DistRL: An Asynchronous Distributed Reinforcement Learning Framework for On-Device Control Agents
ICLR 2025

🤖 DistRL Setup Guide

This is the code repo for Paper DistRL: An Asynchronous Distributed Reinforcement Learning Framework for On-Device Control Agents

Paper link https://arxiv.org/pdf/2410.14803

Website and Demo: https://ai-agents-2030.github.io/DistRL/

We will release the Model Weights and Dataset later.

🍩 Features

Framework Capabilities

Flexible Integration of Agents and Models
Scalable Data Collection Tools
Efficient Online Training with Multi-Machine Environment Support (utilizing heterogeneous workers and GPUs)

Methodology Highlights

Supported Training Module as detailed in the paper:
- DistRL: An efficient reinforcement learning algorithm tailored for distributed environments.
- Baseline: DigiRL (features automatic curriculum learning with doubly robust estimator filtering).
- Baseline: Filtered Behavior Cloning (employs reward-based filtering).
Agent Support:
- AutoUI: Comprehensive support for both training and evaluation phases.
Android-in-the-Wild Task Sets:
- AitW General: Tasks involving general browsing and app launching.
- AitW Web Shopping: Tasks centered around shopping on popular e-commerce websites.
- Additional Evaluations: We've assessed generalization capabilities on other AitW subsets, such as App Install, although the training environments for these were not meticulously configured.
DDP Multi-GPU Training Support:
- Multi-GPU training is facilitated through accelerate. If you're operating with a single GPU, this feature can be disabled. Running AutoUI with the DistRL algorithm requires only 15GB of GPU memory. This support is provided should you wish to experiment with more extensive setups.

✅ Quick Start

A. Dependencies

Please check the requirements.txt file for all necessary dependencies.

B. Before You Start

Create Necessary Directories: Set up the required directories as specified in the configuration .yaml files (e.g., Tmp path, agg_traj path, save_path, etc.).
Update Tokens: Replace placeholders with your actual tokens in the configuration files in scripts/config:
- huggingface_token
- wandb_token
- gemini_token
- ... etc.
Review and Enhance Prompts: Clear and well-structured prompts are essential for improving the evaluator's performance in assessing task completion. By crafting precise and detailed prompts, we can guide the model to produce more accurate and reliable evaluations. We have provided demonstration examples in data/environment/android/prompts.txt for your reference. Please do adjust data/environment/android/evaluate.py based on our hints and comments.
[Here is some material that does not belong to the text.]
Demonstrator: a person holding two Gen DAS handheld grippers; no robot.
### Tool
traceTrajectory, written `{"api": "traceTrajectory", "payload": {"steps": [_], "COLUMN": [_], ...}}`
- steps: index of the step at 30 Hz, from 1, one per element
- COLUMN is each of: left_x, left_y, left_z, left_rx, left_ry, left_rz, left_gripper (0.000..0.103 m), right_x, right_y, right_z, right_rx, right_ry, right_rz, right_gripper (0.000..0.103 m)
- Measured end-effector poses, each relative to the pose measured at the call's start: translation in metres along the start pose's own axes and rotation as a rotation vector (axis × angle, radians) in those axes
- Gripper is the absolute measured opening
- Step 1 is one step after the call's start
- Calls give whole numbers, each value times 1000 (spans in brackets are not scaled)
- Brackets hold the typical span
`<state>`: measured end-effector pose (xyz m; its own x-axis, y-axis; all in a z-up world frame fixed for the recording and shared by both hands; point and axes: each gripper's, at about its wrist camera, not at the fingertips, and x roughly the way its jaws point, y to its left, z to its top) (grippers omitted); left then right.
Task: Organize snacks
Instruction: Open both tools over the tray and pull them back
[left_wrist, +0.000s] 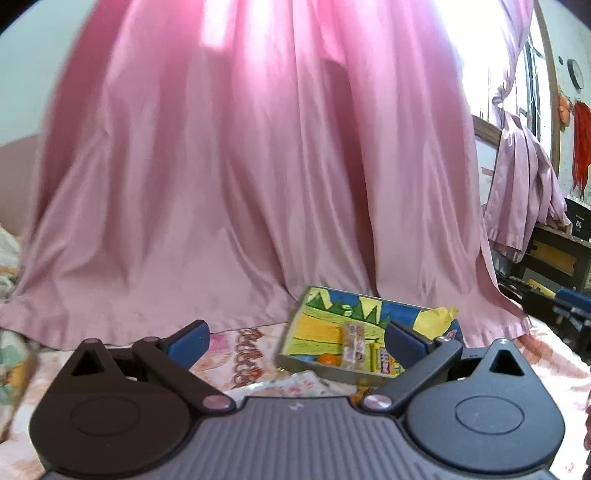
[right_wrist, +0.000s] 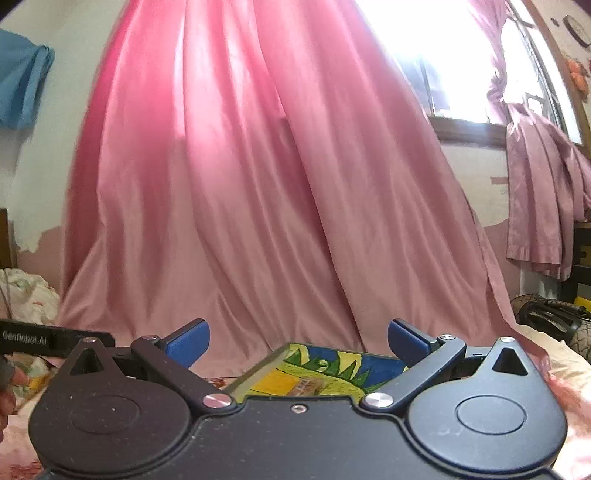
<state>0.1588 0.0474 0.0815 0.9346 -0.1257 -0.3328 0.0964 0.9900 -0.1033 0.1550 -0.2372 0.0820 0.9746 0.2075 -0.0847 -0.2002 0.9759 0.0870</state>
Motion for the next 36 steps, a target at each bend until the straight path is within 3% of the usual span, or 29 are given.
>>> {"api": "traceTrajectory", "payload": {"steps": [8, 15, 36], "left_x": [-53, -70, -91], "left_y": [1, 6, 2], "left_z": [-41, -77, -129], "left_rx": [6, -17, -2], "left_ry": [-14, 46, 175], "left_rz": [19, 24, 69], "left_gripper": [103, 103, 103], "right_x": [-64, -96, -121], "right_y": [16, 29, 37], "right_z": [-13, -42, -96], "right_rx": [5, -7, 32], "right_ry": [-11, 69, 349], "right_rz": [-1, 4, -12], "right_gripper": [102, 102, 102]}}
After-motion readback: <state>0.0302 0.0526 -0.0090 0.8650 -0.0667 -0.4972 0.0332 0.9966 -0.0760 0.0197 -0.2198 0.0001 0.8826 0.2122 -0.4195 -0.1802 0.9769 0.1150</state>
C. Android Environment Setup

To set up the Android environment for the DistRL to interact with, refer to the environment. Before moving on, you should be able to view this script.

D. Running Experiments

D.1 Weights & Biases (Wandb) Setup

Weights & Biases is a tool for tracking machine learning experiments. To integrate Wandb into our framework:

Create an Account: If you don't already have one, sign up for a free Wandb account.
Install Wandb: Ensure Wandb is installed by running pip install wandb.
Login: Authenticate your Wandb account by running wandb login and entering your API key when prompted.
Configure Wandb in the Framework: Update your wandb_token in the configuration files with your API key.

For more detailed instructions, refer to the Wandb Quickstart Guide.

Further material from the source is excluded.